Deaton researches both rich and poor countries. He gave the 2006 annual lecture at the United Nations University’s World Institute for Development Economics Research with a paper entitled “Global Patterns of Income and Health: Facts, Interpretations, and Policies.” In his lecture, Deaton analyzed data to test the theory that improvements in health are engines of economic growth. He found that some countries achieved major improvements in mortality without economic growth, while others that grew very rapidly -- such as China after 1980 and India after 1990 -- showed little or slower improvement in health compared with earlier periods of slower economic growth.

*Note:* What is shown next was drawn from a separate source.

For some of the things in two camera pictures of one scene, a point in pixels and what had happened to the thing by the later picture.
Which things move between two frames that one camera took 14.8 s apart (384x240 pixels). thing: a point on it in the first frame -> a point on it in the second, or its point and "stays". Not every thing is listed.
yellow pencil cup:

"Deaton draws attention to the evidence that often runs counter to conventional wisdom. He also stresses again the urgent need to improve our understanding of the factors that generate the observed differences in international experiences," Shorrocks, then-director of the United Nations University research and training center, wrote in a 2006 foreword to the lecture.
Deaton has also co-authored numerous papers on income inequality with his wife, Princeton economist Anne Case. One of those papers, titled “Health and Wealth among the Poor: India and South Africa Compared,” analyzed the relationship between health and wealth by comparing data from South Africa and India. In 2000, South Africans were at least 50 percent better off than Indians in terms of gross domestic product per capita. However, life expectancy in South Africa was 14 years shorter than in India. Deaton and Case found that looking at income data alone is likely to be misleading as a shortcut measure of international health, the 2005 paper said.

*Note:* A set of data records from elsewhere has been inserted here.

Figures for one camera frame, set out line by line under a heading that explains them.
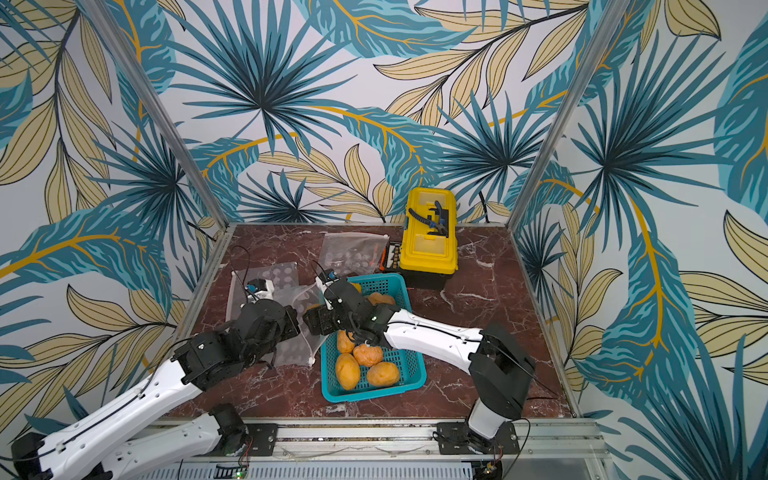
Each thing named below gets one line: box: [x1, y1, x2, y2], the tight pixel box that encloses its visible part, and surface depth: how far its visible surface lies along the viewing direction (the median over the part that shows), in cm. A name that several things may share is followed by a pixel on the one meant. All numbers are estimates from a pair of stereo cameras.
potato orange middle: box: [353, 344, 383, 367], surface depth 84 cm
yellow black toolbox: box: [400, 187, 459, 290], surface depth 94 cm
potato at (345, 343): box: [337, 329, 355, 353], surface depth 85 cm
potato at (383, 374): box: [367, 362, 400, 387], surface depth 80 cm
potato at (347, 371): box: [335, 352, 361, 391], surface depth 81 cm

"One of his biggest contributions has been clarifying how we think about the relationship between poverty and income inequality around the globe," said Christina Paxson, an economist, public health expert and the president of Brown University in Providence, Rhode Island. "It's international, it's global, it's not just about one country's experience."
Deaton’s Nobel economics award comes at the heels of the 70th session of the United Nations General Assembly, which set elimination of poverty as one of its 2020 goals. The prize also comes amid Europe’s refugee crisis, in which hundreds of thousands of people around the world are fleeing poverty, war and persecution and risking their lives to reach Europe. Deaton said the influx stems from decades of inequalities between rich and poor countries.
“What we are seeing now is the result of hundreds of years of unequal development in the rich world, which has left a lot of the world behind,” said Deaton, who phoned in to the news conference announcing his award Monday. “Those people who have been left behind want a better life, and that is putting enormous pressure on the boundaries between the poor world and the rich.”
When asked how Deaton might vote in a presidential election or on healthcare, Reinhardt said: "You couldn't place him politically." "He shrugs as many myths on the left as he does on the right," the Princeton professor added. "He almost ruthlessly disregards politics."